▶ ASSIGNED TASK: Copy out all lines of the records in which the word "call" appears.

Content starts

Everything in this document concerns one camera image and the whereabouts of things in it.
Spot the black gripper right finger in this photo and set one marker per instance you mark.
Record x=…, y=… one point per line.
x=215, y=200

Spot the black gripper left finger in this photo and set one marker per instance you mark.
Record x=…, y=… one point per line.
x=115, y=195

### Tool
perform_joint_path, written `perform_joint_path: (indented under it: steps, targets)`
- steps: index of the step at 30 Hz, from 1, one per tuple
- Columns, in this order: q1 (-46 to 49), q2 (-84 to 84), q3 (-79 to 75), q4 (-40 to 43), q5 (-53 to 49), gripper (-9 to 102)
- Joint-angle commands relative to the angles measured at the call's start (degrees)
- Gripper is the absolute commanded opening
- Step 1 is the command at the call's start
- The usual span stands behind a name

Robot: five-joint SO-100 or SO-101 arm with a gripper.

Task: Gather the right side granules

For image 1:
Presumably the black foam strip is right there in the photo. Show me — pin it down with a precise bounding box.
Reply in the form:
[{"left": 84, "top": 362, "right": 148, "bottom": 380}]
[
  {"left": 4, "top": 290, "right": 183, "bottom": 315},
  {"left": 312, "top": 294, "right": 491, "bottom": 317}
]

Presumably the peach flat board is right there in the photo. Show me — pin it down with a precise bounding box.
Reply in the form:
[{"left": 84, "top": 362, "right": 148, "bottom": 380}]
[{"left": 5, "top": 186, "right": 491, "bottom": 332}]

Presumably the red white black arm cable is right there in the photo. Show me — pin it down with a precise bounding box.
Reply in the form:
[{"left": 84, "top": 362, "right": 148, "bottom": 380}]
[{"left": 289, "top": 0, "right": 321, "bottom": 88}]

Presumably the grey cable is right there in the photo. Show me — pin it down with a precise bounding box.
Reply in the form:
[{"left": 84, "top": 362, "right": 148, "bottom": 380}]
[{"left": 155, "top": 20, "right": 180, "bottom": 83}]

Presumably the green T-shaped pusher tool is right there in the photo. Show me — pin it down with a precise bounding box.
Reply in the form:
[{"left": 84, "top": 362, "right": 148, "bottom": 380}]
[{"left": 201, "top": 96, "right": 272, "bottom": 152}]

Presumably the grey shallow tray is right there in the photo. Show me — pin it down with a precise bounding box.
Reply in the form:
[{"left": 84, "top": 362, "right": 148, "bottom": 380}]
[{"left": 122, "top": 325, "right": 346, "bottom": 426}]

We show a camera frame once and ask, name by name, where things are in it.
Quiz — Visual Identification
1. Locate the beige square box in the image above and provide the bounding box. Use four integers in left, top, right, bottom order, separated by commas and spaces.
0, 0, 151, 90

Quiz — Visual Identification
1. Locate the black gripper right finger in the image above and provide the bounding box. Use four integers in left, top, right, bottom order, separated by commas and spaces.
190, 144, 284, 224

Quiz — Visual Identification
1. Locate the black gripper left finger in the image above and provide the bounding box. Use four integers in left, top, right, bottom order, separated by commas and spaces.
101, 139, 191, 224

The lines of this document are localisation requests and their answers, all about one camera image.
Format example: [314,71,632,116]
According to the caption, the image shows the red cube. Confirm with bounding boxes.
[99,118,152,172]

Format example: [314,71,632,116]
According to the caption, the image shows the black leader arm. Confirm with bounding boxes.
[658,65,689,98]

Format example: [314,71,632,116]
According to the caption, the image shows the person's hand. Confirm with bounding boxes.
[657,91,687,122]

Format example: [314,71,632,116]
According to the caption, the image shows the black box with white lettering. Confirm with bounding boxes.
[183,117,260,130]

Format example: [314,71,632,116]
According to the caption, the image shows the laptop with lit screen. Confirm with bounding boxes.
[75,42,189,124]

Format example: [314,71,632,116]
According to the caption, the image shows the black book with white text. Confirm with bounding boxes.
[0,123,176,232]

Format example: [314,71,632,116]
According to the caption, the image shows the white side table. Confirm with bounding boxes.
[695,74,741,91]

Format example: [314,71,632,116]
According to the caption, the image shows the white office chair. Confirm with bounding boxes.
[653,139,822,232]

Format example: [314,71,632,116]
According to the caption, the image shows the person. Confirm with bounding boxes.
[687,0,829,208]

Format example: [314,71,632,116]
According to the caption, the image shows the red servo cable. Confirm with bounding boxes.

Content ends

▶ YOUR SOLUTION:
- Joint-angle commands relative to the angles measured at the call's start (degrees)
- Step 1 is the command at the call's start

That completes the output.